Problem requirements
Each entry below is to be printed verbatim.

(Data records)

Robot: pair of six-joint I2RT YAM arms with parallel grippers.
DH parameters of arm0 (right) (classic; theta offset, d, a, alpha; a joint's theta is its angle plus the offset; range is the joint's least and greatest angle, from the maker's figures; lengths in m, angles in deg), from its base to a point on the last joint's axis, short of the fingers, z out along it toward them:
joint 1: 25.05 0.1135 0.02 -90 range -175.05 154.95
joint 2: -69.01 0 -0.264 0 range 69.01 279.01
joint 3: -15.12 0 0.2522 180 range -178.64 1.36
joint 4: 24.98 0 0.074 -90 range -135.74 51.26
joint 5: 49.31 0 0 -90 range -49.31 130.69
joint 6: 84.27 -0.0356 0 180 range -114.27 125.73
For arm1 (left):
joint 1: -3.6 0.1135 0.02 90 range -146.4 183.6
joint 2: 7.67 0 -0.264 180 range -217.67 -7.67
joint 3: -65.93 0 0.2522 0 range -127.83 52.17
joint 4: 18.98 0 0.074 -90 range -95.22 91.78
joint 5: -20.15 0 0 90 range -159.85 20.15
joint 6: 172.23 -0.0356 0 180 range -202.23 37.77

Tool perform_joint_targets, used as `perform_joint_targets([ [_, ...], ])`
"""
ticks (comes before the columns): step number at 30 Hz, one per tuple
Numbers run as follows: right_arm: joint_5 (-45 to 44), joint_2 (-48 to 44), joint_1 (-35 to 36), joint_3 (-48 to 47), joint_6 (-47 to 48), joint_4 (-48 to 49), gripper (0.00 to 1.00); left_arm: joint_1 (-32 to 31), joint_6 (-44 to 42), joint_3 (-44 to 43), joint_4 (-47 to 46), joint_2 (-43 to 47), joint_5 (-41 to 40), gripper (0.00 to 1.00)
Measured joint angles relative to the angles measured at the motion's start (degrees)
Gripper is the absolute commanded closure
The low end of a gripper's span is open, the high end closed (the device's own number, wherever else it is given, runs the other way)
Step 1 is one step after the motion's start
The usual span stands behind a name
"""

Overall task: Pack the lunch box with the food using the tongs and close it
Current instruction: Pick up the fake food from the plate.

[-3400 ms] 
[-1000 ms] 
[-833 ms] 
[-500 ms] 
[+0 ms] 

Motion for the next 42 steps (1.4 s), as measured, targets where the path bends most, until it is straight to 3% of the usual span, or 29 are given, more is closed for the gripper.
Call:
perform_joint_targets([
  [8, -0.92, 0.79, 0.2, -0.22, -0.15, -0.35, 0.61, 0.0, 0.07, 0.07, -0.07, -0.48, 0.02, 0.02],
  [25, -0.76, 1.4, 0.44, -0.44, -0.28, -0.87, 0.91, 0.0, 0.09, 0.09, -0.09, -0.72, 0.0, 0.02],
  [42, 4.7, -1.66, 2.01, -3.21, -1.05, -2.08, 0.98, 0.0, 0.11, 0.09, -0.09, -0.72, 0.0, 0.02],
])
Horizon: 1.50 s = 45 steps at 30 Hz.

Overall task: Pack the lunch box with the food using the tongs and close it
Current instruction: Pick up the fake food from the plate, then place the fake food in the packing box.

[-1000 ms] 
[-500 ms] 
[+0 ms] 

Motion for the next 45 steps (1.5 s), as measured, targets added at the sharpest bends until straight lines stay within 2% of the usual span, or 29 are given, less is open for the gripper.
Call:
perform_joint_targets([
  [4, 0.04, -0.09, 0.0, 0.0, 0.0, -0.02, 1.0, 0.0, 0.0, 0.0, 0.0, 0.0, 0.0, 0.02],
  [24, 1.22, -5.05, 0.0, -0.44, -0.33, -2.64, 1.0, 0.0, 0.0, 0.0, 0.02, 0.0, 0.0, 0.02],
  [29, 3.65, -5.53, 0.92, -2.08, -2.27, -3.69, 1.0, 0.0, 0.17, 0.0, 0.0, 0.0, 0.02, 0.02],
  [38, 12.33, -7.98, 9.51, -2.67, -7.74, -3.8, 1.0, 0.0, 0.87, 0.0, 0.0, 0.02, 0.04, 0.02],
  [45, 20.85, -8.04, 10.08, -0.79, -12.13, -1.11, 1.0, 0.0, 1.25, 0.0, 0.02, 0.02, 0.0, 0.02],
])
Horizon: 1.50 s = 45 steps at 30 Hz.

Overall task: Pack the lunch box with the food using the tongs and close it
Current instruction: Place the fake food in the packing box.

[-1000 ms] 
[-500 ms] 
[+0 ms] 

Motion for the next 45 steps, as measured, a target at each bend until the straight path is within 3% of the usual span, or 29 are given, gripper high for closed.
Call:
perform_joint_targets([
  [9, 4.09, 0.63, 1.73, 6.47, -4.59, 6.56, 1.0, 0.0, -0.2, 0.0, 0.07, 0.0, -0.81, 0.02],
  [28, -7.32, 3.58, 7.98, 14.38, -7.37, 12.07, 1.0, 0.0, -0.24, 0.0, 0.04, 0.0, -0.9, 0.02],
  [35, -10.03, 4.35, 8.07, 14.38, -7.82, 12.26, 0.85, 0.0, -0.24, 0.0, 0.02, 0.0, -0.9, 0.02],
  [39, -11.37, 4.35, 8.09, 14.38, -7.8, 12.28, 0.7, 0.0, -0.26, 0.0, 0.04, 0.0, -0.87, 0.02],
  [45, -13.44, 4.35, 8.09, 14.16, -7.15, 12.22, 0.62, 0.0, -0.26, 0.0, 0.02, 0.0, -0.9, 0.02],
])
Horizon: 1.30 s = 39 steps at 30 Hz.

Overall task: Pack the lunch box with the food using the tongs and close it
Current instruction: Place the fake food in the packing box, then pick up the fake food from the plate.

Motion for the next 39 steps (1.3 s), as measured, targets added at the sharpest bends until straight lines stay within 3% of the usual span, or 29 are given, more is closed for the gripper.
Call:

Answer section
Robot: pair of six-joint I2RT YAM arms with parallel grippers.
DH parameters of arm0 (right) (classic; theta offset, d, a, alpha; a joint's theta is its angle plus the offset; range is the joint's least and greatest angle, from the maker's figures; lengths in m, angles in deg), from its base to a point on the last joint's axis, short of the fingers, z out along it toward them:
joint 1: 25.05 0.1135 0.02 -90 range -175.05 154.95
joint 2: -69.01 0 -0.264 0 range 69.01 279.01
joint 3: -15.12 0 0.2522 180 range -178.64 1.36
joint 4: 24.98 0 0.074 -90 range -135.74 51.26
joint 5: 49.31 0 0 -90 range -49.31 130.69
joint 6: 84.27 -0.0356 0 180 range -114.27 125.73
For arm1 (left):
joint 1: -3.6 0.1135 0.02 90 range -146.4 183.6
joint 2: 7.67 0 -0.264 180 range -217.67 -7.67
joint 3: -65.93 0 0.2522 0 range -127.83 52.17
joint 4: 18.98 0 0.074 -90 range -95.22 91.78
joint 5: -20.15 0 0 90 range -159.85 20.15
joint 6: 172.23 -0.0356 0 180 range -202.23 37.77

Tool perform_joint_targets, used as `perform_joint_targets([ [_, ...], ])`
"""
ticks (comes before the columns): step number at 30 Hz, one per tuple
Numbers run as follows: right_arm: joint_5 (-45 to 44), joint_2 (-48 to 44), joint_1 (-35 to 36), joint_3 (-48 to 47), joint_6 (-47 to 48), joint_4 (-48 to 49), gripper (0.00 to 1.00); left_arm: joint_1 (-32 to 31), joint_6 (-44 to 42), joint_3 (-44 to 43), joint_4 (-47 to 46), joint_2 (-43 to 47), joint_5 (-41 to 40), gripper (0.00 to 1.00)
Measured joint angles relative to the angles measured at the motion's start (degrees)
Gripper is the absolute commanded closure
The low end of a gripper's span is open, the high end closed (the device's own number, wherever else it is given, runs the other way)
Step 1 is one step after the motion's start
The usual span stands behind a name
"""

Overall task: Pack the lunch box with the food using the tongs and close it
Current instruction: Pick up the fake food from the plate.

[-3400 ms] 
[-1000 ms] 
[-833 ms] 
[-500 ms] 
[+0 ms] 

Motion for the next 42 steps (1.4 s), as measured, targets where the path bends most, until it is straight to 3% of the usual span, or 29 are given, more is closed for the gripper.
Call:
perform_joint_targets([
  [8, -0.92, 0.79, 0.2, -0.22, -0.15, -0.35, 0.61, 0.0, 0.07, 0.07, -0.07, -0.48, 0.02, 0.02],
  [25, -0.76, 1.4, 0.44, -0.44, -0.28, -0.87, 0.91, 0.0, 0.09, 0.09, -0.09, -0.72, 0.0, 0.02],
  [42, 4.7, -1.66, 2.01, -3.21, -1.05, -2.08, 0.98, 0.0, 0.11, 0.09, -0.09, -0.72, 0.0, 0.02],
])
Horizon: 1.50 s = 45 steps at 30 Hz.

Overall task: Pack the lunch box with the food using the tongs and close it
Current instruction: Pick up the fake food from the plate, then place the fake food in the packing box.

[-1000 ms] 
[-500 ms] 
[+0 ms] 

Motion for the next 45 steps (1.5 s), as measured, targets added at the sharpest bends until straight lines stay within 2% of the usual span, or 29 are given, less is open for the gripper.
Call:
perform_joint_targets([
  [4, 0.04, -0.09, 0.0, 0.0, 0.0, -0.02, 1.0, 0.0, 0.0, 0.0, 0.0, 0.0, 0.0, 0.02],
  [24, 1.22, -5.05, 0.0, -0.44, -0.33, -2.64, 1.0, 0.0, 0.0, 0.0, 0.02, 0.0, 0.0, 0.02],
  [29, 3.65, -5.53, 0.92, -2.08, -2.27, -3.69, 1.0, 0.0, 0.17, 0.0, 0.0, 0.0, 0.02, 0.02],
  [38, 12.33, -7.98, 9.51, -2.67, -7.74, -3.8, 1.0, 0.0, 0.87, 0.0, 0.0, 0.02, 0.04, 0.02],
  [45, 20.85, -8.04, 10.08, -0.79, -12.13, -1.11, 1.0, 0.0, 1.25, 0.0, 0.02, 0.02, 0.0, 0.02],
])
Horizon: 1.50 s = 45 steps at 30 Hz.

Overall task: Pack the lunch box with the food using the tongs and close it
Current instruction: Place the fake food in the packing box.

[-1000 ms] 
[-500 ms] 
[+0 ms] 

Motion for the next 45 steps, as measured, a target at each bend until the straight path is within 3% of the usual span, or 29 are given, gripper high for closed.
Call:
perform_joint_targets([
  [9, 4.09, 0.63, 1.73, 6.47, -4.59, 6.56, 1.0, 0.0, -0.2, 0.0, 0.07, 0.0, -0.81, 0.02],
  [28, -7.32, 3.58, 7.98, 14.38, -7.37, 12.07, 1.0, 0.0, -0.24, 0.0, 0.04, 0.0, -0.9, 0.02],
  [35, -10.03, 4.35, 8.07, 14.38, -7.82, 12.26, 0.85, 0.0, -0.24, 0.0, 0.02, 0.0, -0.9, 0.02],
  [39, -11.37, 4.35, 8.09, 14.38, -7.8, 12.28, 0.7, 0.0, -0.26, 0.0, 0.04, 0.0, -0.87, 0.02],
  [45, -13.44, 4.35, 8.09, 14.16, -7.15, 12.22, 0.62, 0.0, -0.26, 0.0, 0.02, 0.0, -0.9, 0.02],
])
Horizon: 1.30 s = 39 steps at 30 Hz.

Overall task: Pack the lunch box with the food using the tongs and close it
Current instruction: Place the fake food in the packing box, then pick up the fake food from the plate.

Motion for the next 39 steps (1.3 s), as measured, targets added at the sharpest bends until straight lines stay within 3% of the usual span, or 29 are given, more is closed for the gripper.
Call:

Nothing else is needed to complete the exercise.